Con precios de este martes, tanto Ebro como Cirsa cotizan ligeramente por encima de sus respectivas referencias establecidas en la salida a bolsa. Y, mientras tanto, los analistas han empezado a elaborar sus estimaciones de qué valor de mercado tienen ambas acciones y qué recorrido tienen por delante según sus proyecciones de crecimiento.

En el caso de Cirsa, la compañía debutó con un importante descuento frente a sus comparables. «Hoy en día en la salida a bolsa no es fácil y por eso se tiene que dar recorrido a la acción en los primeros meses. Nosotros llevamos meses cumpliendo con las guías y creemos que podemos crecer. En eso es donde creo que ven los analistas potencial«, comenta Grau, quien enfatiza en la idea de generar confianza en los inversores cumpliendo con los resultados, lo que genera opiniones más favorables.

Por el momento, Ebro cuenta con menos seguimiento por parte de firmas de análisis e inversión. Sin embargo, las primeras recomendaciones son de compra, como recogen desde Renta 4. «Estamos creciendo a una velocidad enorme y ahora nos falta darnos más a conocer, que el inversores sepa que Ebro cotiza y que hemos demostrado de lo que somos capaces de hacer», asegura el responsable de la automovilística. Así, desde Ebro destacan que por ahora están más centrados en vender vehículos. Después de tener a más de 1.400 empleados en plantilla y generar más de 3.000 empleos indirectos, el objetivo de la automovilística es seguir creciendo. También sobre el parqué. «Veremos si la evolución natural nos lleva a cotizar en el mercado continuo», recoge Ruiz.

Ahora la generación de caja será uno de los principales elementos que permitirá seguir reduciendo el endeudamiento de Cirsa. El objetivo que persigue la compañía es el de llegar a un ratio de deuda financiera neta frente a ebitda de entre 2 y 2,5 veces. Con este ratio, la empresa podrá seguir creciendo a un ritmo normal y seguir realizando compras grandes de manera puntual sin afectar al endeudamiento de la compañía. Y todo ello sin dejar de lado el reparto de dividendos entre los accionistas que está previsto.

Por su parte, Ebro tiene como objetivo a largo plazo el alcanzar una producción de 100.000 vehículos al año. y, más adelante, aumentar la capacidad hasta los 180.000 vehículos, ya que la antigua factoría de Nissan soportaba esa producción. «Las ventas tendrán que acompañar, pero puede lograrse con una inversión muy baja.
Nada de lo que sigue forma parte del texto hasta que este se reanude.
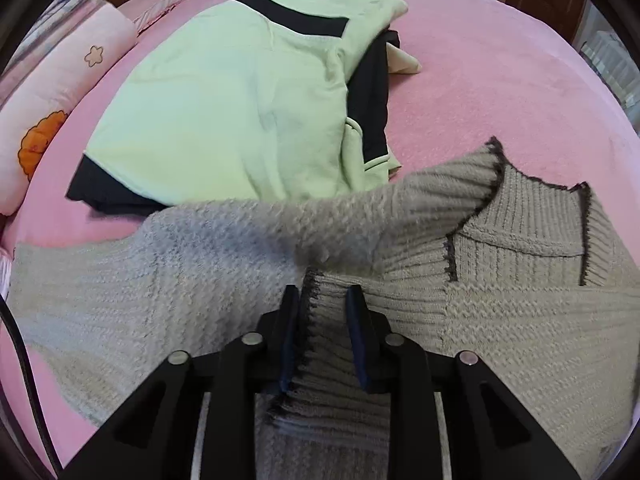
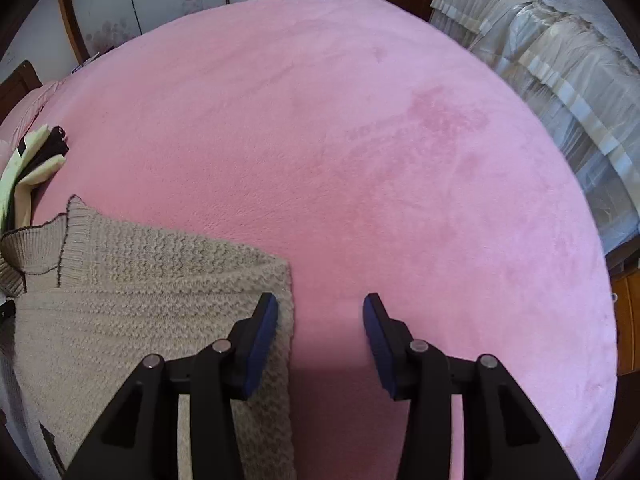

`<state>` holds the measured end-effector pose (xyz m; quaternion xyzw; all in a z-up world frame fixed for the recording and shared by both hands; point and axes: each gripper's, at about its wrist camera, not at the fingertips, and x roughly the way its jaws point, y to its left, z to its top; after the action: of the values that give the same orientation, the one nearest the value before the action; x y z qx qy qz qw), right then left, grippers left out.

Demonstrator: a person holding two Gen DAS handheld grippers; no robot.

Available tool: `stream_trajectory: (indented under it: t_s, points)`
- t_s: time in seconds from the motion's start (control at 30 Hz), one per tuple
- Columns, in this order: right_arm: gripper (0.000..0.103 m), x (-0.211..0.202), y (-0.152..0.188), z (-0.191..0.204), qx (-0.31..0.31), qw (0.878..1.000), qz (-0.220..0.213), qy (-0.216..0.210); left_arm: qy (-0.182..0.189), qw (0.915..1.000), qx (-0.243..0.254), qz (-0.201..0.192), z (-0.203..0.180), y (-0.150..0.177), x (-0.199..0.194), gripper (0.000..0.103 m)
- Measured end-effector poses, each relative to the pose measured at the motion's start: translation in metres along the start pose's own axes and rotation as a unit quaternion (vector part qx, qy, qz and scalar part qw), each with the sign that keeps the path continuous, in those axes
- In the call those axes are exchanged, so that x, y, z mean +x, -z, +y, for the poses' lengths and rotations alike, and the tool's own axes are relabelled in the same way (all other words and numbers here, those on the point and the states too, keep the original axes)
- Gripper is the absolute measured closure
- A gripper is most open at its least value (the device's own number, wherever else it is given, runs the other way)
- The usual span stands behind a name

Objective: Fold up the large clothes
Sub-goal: 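Open the left tool and withdraw both tools from the cardigan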

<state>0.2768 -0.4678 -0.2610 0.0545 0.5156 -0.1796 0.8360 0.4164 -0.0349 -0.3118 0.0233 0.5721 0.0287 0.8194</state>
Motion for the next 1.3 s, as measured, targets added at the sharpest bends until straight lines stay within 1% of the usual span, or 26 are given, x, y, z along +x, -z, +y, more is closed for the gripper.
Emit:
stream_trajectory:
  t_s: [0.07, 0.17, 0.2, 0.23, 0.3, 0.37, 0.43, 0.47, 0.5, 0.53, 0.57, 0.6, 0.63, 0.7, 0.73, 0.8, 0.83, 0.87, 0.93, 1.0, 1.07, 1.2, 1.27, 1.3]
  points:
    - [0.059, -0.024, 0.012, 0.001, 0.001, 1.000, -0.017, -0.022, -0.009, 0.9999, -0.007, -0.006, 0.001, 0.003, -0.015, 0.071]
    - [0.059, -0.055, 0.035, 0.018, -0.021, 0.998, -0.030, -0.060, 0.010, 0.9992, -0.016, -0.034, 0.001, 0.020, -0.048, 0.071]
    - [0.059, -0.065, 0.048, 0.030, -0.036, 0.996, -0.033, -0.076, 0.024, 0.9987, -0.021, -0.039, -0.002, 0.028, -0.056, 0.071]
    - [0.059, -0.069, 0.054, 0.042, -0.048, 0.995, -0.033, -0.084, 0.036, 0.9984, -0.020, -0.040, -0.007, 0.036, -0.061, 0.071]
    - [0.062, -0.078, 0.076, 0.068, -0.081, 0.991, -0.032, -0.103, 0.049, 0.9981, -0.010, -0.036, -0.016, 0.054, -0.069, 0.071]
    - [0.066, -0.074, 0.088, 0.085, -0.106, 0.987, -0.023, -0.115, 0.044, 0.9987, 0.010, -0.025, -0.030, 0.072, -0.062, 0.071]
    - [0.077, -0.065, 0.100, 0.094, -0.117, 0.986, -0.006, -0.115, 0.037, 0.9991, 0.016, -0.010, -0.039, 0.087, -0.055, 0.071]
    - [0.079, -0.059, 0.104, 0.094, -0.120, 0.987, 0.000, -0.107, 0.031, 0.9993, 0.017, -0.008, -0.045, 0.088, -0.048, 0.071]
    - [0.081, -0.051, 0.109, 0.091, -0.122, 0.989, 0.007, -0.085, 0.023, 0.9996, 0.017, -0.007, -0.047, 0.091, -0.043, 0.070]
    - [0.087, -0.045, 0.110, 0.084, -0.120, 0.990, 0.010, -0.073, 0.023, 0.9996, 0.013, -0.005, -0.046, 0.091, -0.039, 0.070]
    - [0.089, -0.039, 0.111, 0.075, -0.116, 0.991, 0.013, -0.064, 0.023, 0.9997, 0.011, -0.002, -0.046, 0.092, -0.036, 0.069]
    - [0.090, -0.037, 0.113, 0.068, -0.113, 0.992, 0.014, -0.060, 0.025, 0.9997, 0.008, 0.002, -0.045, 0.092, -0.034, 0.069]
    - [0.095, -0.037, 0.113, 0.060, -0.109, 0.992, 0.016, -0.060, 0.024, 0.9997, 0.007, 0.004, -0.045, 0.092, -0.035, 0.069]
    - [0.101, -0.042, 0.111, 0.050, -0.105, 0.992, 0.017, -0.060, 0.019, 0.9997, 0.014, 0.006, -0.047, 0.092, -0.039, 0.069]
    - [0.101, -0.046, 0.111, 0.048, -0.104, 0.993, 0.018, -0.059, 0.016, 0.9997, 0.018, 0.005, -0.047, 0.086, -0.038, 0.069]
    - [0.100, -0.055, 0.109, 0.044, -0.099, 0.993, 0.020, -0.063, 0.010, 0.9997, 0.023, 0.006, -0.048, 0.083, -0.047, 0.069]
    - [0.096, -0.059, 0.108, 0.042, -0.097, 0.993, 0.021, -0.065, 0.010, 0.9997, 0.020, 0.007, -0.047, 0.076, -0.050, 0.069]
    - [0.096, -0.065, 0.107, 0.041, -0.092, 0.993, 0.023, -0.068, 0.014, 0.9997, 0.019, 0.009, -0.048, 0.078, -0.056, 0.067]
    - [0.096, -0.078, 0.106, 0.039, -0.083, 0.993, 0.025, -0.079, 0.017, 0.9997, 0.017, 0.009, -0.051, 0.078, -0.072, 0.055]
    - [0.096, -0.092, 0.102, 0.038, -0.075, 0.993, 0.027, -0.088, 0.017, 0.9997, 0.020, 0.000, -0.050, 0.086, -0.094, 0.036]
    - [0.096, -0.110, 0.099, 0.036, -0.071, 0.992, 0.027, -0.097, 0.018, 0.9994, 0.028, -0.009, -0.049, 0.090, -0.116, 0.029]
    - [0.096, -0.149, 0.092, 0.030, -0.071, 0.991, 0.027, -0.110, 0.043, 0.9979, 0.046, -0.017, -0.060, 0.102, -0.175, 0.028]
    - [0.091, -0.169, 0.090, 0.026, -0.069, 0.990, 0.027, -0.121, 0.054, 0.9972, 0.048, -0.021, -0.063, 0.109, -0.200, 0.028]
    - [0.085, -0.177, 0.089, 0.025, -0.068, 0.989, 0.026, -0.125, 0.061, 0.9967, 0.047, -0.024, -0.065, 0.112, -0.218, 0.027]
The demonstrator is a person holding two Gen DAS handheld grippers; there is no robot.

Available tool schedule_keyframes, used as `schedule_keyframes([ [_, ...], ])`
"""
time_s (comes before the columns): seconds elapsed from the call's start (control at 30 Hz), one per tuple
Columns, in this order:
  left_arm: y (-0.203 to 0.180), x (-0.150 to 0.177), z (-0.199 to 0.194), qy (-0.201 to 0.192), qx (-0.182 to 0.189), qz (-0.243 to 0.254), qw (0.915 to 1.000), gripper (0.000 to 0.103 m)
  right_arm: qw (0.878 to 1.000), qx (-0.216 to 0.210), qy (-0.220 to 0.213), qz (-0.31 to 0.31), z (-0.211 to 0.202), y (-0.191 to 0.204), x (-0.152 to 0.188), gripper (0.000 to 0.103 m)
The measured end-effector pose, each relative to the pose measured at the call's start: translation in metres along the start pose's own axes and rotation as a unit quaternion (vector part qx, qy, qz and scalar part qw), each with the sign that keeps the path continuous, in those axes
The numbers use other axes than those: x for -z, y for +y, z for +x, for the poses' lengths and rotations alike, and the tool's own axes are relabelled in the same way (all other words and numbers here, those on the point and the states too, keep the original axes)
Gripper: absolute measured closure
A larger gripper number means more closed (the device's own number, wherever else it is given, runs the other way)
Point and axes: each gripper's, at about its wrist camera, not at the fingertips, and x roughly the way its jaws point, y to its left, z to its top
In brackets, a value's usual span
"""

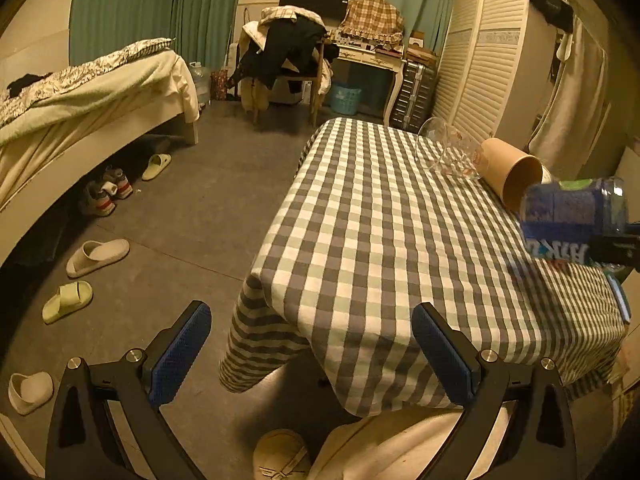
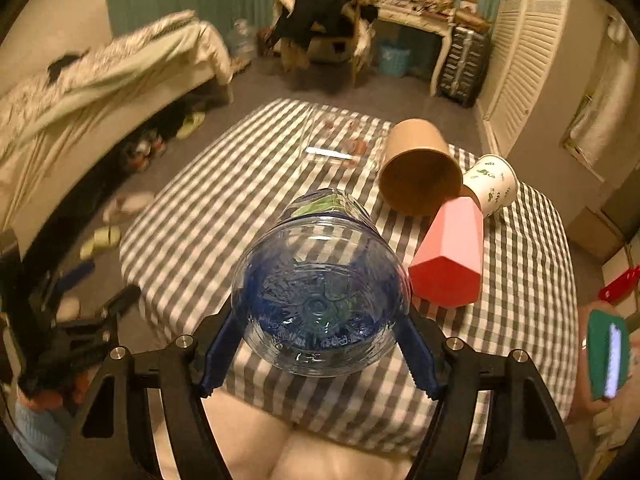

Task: Flip cup upside down
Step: 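Rotate the bottle cap-up with the right tool and lower it to the table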

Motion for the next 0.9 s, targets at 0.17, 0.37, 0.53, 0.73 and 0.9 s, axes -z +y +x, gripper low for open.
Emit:
schedule_keyframes([
  [0.17, 0.002, -0.001, 0.004, -0.003, -0.007, -0.002, 1.0, 0.0, 0.996, -0.008, 0.087, -0.032, -0.001, 0.0, -0.007, 0.032],
  [0.37, 0.004, -0.002, 0.008, 0.002, -0.002, -0.005, 1.0, 0.0, 0.988, -0.024, 0.145, -0.038, 0.025, -0.003, -0.022, 0.032],
  [0.53, 0.008, -0.003, 0.008, 0.001, -0.009, -0.002, 1.0, 0.0, 0.991, -0.037, 0.124, -0.015, 0.032, -0.01, -0.041, 0.033],
  [0.73, 0.01, -0.003, 0.013, 0.005, -0.013, 0.0, 0.9999, 0.0, 0.996, -0.046, 0.078, -0.003, 0.034, -0.012, -0.039, 0.033],
  [0.9, 0.002, 0.0, 0.012, 0.011, -0.012, 0.017, 0.9997, 0.0, 0.999, -0.038, 0.016, -0.002, 0.036, -0.009, -0.029, 0.033],
])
Al final la amortización que tenemos es muy baja y eso permite sacar un coche con precios muy competitivos», añade el presidente de Ebro.

Competitivos en márgenes de beneficio

Otro de los aspectos que miran los inversores para ver la capacidad que tiene una compañía de generar valor es la rentabilidad sobre los beneficios. En este punto, ambas compañías cuentan con márgenes ebitda superiores a los de sus comparables. En el caso de Cirsa estamos hablando de niveles superiores al 31%: en la parte alta del sector del juego. «Somos eficientes en costes de personal y también en cuanto a las tasas de juego. Aún tenemos capacidad para llegar al 32%, así que hay margen de mejora», considera el CFO de Cirsa.

La automovilística también ostenta unos márgenes que no alcanzan muchas de las marcas europeas. «Somos una compañía relativamente joven y nace enfocada al mercado. Somos una planta que reaprovechamos los procesos productivos existentes y un acuerdo con el exportador número uno de China [Chery], que nos permite el acceso a tecnología y a fabricar coches muy competitivos«, comenta el presidente de Ebro.

Ebro y Cirsa: al detalle

Ebro es una compañía con más de 19 años de historia que tomó la antigua fábrica de Nissan para producir automóviles con el apoyo de su socio Chery. Así, la automovilística está enfocada en la producción de vehículos tanto eléctricos como híbridos.

El proyecto de Cirsa está orientado a las máquinas recreativas y a las salas de juego, principalmente casinos. Además, Cirsa está en una situación privilegiada en cuando a criterios ESG, ya que cuenta con la mejor nota dede sostenibilidad frente a sus pares.